→ Provided data:
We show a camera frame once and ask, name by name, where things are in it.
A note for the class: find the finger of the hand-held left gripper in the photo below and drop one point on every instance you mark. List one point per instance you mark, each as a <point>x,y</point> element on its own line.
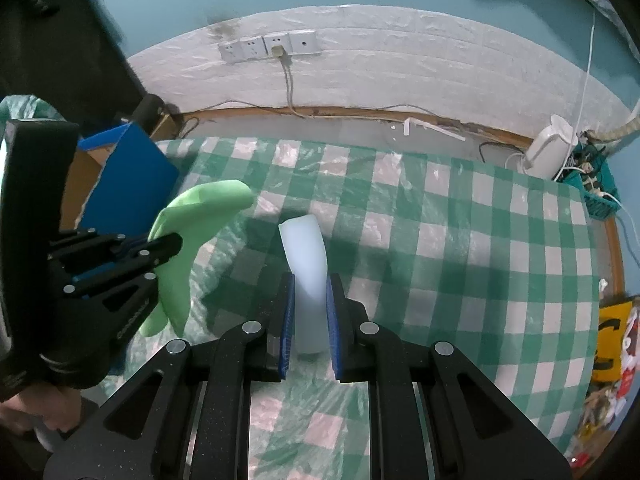
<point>125,295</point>
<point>90,250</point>

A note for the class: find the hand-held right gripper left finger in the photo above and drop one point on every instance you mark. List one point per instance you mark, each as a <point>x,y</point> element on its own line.
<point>287,325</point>

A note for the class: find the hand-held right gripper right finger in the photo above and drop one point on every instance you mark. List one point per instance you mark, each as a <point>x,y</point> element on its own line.
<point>334,330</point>

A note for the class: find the blue cardboard box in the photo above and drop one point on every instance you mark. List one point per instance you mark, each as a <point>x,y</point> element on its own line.
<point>132,175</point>

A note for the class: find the light green cloth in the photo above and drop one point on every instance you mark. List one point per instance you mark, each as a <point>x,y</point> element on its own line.
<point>200,210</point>

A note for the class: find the person's left hand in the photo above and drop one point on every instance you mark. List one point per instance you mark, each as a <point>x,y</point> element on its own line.
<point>45,412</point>

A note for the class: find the green checked cloth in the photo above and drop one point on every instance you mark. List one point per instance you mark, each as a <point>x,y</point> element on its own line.
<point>25,107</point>

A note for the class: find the green checked tablecloth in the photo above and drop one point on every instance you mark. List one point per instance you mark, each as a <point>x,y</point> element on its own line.
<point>450,240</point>

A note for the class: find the white plastic strip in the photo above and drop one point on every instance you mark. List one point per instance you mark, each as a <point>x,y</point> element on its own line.
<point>430,127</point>

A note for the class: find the yellow packet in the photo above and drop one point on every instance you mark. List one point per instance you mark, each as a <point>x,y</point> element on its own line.
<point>612,340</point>

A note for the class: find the white electric kettle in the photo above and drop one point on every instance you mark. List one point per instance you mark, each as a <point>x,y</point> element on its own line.
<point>547,150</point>

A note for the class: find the colourful snack bags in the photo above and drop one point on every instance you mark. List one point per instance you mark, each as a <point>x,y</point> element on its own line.
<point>607,410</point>

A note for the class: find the teal plastic basket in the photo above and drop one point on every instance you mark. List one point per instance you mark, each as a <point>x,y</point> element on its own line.
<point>600,195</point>

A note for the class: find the beige wrapped pipe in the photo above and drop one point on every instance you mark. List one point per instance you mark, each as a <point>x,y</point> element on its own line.
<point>620,131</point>

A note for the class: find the white wall socket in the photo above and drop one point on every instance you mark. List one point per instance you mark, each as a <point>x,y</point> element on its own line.
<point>254,48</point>
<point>231,52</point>
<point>272,41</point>
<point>303,41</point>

→ Problem: Return all records exactly as they stand above, except for pictures.

→ Answer section:
We show a camera frame once and ask, name by name, where things are in it.
A note for the class: find the finger of the hand-held left gripper in the photo below and drop one point on every instance you mark. List one point per instance you mark, each as a <point>x,y</point> element on its own line.
<point>125,295</point>
<point>90,250</point>

A note for the class: find the hand-held right gripper left finger in the photo above and drop one point on every instance you mark. List one point per instance you mark, each as a <point>x,y</point> element on its own line.
<point>287,325</point>

A note for the class: find the hand-held right gripper right finger in the photo above and drop one point on every instance you mark. List one point per instance you mark, each as a <point>x,y</point> element on its own line.
<point>334,330</point>

A note for the class: find the blue cardboard box in the photo above and drop one point on every instance you mark. List one point per instance you mark, each as a <point>x,y</point> element on its own line.
<point>132,175</point>

A note for the class: find the light green cloth in the photo above and drop one point on every instance you mark. List one point per instance you mark, each as a <point>x,y</point> element on its own line.
<point>200,210</point>

A note for the class: find the person's left hand in the photo above and drop one point on every instance you mark. List one point per instance you mark, each as a <point>x,y</point> element on its own line.
<point>45,412</point>

A note for the class: find the green checked cloth in the photo above and drop one point on every instance you mark. List one point per instance you mark, each as a <point>x,y</point> element on its own line.
<point>25,107</point>

A note for the class: find the green checked tablecloth in the photo above and drop one point on every instance you mark. List one point per instance you mark, each as a <point>x,y</point> element on its own line.
<point>450,240</point>

A note for the class: find the white plastic strip in the photo above and drop one point on every instance you mark. List one point per instance you mark, each as a <point>x,y</point> element on its own line.
<point>430,127</point>

A note for the class: find the yellow packet in the photo above and drop one point on every instance you mark. List one point per instance you mark, each as a <point>x,y</point> element on its own line.
<point>612,340</point>

A note for the class: find the white electric kettle in the photo above and drop one point on every instance you mark. List one point per instance you mark, each as a <point>x,y</point> element on its own line.
<point>547,150</point>

A note for the class: find the colourful snack bags in the photo above and drop one point on every instance you mark. List one point per instance you mark, each as a <point>x,y</point> element on its own line.
<point>607,410</point>

A note for the class: find the teal plastic basket in the photo above and drop one point on every instance you mark. List one point per instance you mark, each as a <point>x,y</point> element on its own line.
<point>600,195</point>

A note for the class: find the beige wrapped pipe in the photo above and drop one point on every instance you mark. List one point per instance you mark, each as a <point>x,y</point> element on its own line.
<point>620,131</point>

A note for the class: find the white wall socket in the photo above and drop one point on every instance you mark. List one point per instance you mark, each as a <point>x,y</point> element on its own line.
<point>254,48</point>
<point>231,52</point>
<point>272,41</point>
<point>303,41</point>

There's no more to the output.